• [What you are asked to do]
Return the lines from the one containing "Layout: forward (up" to the end of the material, both end lines included, exactly and with nothing else.

....

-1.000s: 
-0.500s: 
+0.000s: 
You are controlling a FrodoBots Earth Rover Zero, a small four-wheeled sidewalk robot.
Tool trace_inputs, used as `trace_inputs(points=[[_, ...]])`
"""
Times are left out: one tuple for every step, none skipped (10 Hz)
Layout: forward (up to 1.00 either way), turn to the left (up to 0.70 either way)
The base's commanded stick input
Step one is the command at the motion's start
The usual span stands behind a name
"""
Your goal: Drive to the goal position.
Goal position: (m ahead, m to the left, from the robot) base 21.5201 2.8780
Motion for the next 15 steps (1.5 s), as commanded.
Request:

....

• [Expected answer]
Layout: forward (up to 1.00 either way), turn to the left (up to 0.70 either way)
The base's commanded stick input
Step one is the command at the motion's start
The usual span stands behind a name
"""
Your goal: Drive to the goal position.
Goal position: (m ahead, m to the left, from the robot) base 21.5201 2.8780
Motion for the next 15 steps (1.5 s), as commanded.
Request:

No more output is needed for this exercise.